» **Task to complete**:
Count the lines below with the string "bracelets" in them. Only the number should be given.

» **Information given**:

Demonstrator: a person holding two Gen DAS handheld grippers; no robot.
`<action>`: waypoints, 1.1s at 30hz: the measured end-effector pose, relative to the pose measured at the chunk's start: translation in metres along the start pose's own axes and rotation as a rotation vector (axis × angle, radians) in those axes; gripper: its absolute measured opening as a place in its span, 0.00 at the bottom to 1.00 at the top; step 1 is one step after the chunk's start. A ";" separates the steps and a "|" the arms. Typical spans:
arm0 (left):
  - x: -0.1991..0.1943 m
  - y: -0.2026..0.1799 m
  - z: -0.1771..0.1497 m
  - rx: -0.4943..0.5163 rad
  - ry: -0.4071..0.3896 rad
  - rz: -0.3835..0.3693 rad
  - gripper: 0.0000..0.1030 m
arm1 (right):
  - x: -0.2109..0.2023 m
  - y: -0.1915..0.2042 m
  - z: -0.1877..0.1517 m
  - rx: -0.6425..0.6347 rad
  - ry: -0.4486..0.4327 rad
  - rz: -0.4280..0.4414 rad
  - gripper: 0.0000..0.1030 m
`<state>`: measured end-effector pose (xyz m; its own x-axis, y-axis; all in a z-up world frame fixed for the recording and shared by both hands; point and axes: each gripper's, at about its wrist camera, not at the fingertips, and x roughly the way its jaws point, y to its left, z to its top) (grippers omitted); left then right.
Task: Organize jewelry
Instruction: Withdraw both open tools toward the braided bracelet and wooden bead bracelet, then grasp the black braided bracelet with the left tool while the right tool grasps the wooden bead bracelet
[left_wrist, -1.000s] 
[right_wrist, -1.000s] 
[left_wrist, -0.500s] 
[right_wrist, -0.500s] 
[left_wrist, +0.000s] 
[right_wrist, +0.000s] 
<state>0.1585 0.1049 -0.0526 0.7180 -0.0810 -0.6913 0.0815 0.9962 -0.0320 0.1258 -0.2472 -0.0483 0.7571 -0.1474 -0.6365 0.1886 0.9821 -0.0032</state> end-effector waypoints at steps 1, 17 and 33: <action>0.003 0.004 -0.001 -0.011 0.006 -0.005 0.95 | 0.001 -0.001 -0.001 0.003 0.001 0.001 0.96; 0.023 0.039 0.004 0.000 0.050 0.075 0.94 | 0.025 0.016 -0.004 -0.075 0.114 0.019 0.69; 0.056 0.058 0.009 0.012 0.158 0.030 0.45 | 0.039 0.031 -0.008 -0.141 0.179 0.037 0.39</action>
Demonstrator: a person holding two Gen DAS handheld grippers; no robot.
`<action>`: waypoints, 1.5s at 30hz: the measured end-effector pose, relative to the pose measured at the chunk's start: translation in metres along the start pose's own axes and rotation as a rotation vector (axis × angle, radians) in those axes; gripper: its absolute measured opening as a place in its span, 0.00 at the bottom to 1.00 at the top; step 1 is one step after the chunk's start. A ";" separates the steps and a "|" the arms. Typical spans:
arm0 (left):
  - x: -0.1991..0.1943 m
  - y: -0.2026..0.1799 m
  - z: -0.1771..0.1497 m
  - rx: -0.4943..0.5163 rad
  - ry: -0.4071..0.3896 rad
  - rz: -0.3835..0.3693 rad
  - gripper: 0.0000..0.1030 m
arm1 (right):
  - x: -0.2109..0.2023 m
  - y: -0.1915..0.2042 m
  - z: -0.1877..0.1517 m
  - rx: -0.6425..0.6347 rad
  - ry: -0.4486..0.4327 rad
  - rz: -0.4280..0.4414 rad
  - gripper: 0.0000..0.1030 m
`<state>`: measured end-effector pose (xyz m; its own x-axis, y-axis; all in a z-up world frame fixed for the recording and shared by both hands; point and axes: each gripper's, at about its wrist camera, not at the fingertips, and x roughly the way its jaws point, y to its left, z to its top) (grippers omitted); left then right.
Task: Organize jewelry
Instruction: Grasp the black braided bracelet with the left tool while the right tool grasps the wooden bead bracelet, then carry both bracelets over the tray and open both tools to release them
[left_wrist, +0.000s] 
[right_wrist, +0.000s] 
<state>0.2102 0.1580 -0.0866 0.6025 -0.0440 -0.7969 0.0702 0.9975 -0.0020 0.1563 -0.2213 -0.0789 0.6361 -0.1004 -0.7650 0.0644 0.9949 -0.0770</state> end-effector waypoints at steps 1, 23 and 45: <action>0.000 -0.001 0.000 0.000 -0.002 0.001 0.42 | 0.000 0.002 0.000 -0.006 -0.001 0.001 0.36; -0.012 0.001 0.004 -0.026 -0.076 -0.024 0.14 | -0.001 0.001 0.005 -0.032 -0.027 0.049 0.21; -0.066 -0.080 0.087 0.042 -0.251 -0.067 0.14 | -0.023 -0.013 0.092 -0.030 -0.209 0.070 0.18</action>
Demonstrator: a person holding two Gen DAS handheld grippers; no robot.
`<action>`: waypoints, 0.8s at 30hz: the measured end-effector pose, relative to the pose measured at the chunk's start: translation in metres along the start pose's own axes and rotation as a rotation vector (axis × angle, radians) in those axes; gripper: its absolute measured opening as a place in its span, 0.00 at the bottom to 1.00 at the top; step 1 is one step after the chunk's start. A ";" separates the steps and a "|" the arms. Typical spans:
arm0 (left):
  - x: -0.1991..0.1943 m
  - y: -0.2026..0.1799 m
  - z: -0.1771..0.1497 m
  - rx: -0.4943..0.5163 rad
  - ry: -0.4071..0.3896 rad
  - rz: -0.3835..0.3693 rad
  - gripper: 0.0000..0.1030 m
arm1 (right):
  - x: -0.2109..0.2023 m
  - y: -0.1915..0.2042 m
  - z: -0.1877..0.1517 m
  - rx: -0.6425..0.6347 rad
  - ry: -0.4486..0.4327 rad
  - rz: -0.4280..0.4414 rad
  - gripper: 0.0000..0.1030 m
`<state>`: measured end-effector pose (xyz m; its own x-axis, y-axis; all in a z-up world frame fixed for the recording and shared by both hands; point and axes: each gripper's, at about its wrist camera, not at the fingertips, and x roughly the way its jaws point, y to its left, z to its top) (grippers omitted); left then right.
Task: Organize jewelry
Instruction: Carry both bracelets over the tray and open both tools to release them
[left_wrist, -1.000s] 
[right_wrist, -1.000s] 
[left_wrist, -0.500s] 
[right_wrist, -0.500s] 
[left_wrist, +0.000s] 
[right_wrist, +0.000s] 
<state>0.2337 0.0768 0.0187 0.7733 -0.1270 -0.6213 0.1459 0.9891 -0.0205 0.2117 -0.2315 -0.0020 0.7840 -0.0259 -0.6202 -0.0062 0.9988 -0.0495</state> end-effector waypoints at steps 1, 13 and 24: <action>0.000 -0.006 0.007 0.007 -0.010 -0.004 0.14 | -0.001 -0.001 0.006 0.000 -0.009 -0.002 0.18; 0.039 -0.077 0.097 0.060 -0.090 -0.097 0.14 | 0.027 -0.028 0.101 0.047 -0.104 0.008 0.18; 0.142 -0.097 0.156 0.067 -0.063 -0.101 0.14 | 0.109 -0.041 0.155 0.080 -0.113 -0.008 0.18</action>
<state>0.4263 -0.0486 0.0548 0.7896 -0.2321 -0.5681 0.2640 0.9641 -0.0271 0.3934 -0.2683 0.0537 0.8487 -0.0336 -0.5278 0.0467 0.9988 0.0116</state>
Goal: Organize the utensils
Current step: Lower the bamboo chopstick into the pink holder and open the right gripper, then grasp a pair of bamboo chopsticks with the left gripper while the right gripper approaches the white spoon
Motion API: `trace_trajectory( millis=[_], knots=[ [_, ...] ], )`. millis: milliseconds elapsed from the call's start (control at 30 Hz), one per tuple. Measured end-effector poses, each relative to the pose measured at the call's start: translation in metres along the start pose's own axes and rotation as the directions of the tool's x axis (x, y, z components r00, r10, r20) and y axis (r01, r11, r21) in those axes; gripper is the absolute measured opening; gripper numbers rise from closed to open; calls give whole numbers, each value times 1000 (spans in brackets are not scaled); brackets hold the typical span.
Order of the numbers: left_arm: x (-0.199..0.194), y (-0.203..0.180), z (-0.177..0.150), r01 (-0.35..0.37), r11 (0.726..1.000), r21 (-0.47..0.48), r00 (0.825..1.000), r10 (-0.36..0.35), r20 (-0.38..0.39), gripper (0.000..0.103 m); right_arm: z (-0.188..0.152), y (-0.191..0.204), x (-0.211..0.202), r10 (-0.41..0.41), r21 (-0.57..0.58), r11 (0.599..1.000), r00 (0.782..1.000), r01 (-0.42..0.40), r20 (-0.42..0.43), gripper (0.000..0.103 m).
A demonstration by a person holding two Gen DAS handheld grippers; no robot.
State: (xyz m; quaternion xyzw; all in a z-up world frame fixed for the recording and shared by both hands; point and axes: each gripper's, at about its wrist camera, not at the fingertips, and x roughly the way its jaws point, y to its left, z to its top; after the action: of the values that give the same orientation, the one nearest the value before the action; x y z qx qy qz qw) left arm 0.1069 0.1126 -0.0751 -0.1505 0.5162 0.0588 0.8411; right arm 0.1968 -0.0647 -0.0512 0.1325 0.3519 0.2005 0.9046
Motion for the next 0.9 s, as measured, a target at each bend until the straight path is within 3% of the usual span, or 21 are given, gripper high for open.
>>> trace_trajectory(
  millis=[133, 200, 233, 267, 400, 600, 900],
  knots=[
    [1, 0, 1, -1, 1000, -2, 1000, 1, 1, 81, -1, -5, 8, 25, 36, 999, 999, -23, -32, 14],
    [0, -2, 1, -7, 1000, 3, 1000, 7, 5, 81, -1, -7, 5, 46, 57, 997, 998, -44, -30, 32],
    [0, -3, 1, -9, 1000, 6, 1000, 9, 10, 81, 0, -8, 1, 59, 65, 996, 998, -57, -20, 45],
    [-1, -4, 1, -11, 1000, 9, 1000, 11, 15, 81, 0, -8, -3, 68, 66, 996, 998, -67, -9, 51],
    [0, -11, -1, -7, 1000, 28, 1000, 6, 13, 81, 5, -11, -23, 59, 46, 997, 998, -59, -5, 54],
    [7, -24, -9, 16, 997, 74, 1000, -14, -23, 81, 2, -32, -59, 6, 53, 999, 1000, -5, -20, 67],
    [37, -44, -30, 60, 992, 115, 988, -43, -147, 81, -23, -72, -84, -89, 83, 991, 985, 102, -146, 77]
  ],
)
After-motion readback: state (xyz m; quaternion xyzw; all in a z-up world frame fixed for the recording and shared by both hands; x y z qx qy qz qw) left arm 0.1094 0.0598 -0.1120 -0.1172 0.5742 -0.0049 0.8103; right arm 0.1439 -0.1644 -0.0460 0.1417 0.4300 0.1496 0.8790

» **The answer**:
2